Work order: Produce a word-for-word copy of the data below.
-----
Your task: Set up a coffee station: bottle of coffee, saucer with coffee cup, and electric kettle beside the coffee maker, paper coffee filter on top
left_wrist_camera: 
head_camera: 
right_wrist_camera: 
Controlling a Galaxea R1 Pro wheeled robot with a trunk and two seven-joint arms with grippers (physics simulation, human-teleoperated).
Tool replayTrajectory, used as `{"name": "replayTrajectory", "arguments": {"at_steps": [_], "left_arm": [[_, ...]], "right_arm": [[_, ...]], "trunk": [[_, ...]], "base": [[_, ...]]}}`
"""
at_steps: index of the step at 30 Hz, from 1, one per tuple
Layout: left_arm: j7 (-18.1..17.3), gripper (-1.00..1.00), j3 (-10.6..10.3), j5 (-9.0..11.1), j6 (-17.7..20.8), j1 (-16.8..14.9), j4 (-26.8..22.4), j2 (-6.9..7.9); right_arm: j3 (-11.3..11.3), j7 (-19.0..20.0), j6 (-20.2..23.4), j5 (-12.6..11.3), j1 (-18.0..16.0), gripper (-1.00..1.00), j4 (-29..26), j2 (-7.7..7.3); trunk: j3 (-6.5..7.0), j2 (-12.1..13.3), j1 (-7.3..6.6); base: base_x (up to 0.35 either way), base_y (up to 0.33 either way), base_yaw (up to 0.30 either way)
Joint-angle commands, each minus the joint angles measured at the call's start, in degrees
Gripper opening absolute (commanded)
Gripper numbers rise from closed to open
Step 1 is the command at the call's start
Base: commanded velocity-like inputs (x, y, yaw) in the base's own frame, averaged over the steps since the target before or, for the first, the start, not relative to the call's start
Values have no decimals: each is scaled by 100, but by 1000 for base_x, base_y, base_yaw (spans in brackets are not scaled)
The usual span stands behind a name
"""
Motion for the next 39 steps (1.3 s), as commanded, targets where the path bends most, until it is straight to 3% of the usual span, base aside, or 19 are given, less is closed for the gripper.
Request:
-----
Answer space:
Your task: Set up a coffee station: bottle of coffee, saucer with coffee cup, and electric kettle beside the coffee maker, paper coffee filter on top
left_wrist_camera: 
head_camera: 
right_wrist_camera: 
Controlling a Galaxea R1 Pro wheeled robot with a trunk and two seven-joint arms with grippers (physics simulation, human-teleoperated).
Tool replayTrajectory, used as `{"name": "replayTrajectory", "arguments": {"at_steps": [_], "left_arm": [[_, ...]], "right_arm": [[_, ...]], "trunk": [[_, ...]], "base": [[_, ...]]}}`
"""
at_steps: index of the step at 30 Hz, from 1, one per tuple
Layout: left_arm: j7 (-18.1..17.3), gripper (-1.00..1.00), j3 (-10.6..10.3), j5 (-9.0..11.1), j6 (-17.7..20.8), j1 (-16.8..14.9), j4 (-26.8..22.4), j2 (-6.9..7.9); right_arm: j3 (-11.3..11.3), j7 (-19.0..20.0), j6 (-20.2..23.4), j5 (-12.6..11.3), j1 (-18.0..16.0), gripper (-1.00..1.00), j4 (-29..26), j2 (-7.7..7.3); trunk: j3 (-6.5..7.0), j2 (-12.1..13.3), j1 (-7.3..6.6); base: base_x (up to 0.35 either way), base_y (up to 0.33 either way), base_yaw (up to 0.30 either way)
Joint-angle commands, each minus the joint angles measured at the call's start, in degrees
Gripper opening absolute (commanded)
Gripper numbers rise from closed to open
Step 1 is the command at the call's start
Base: commanded velocity-like inputs (x, y, yaw) in the base's own frame, averaged over the steps since the target before or, for the first, the start, not relative to the call's start
Values have no decimals: each is scaled by 100, but by 1000 for base_x, base_y, base_yaw (spans in brackets are not scaled)
The usual span stands behind a name
"""
Motion for the next 39 steps (1.3 s), as commanded, targets where the path bends most, until it is straight to 3% of the usual span, base aside, or 19 are given, less is closed for the gripper.
Request:

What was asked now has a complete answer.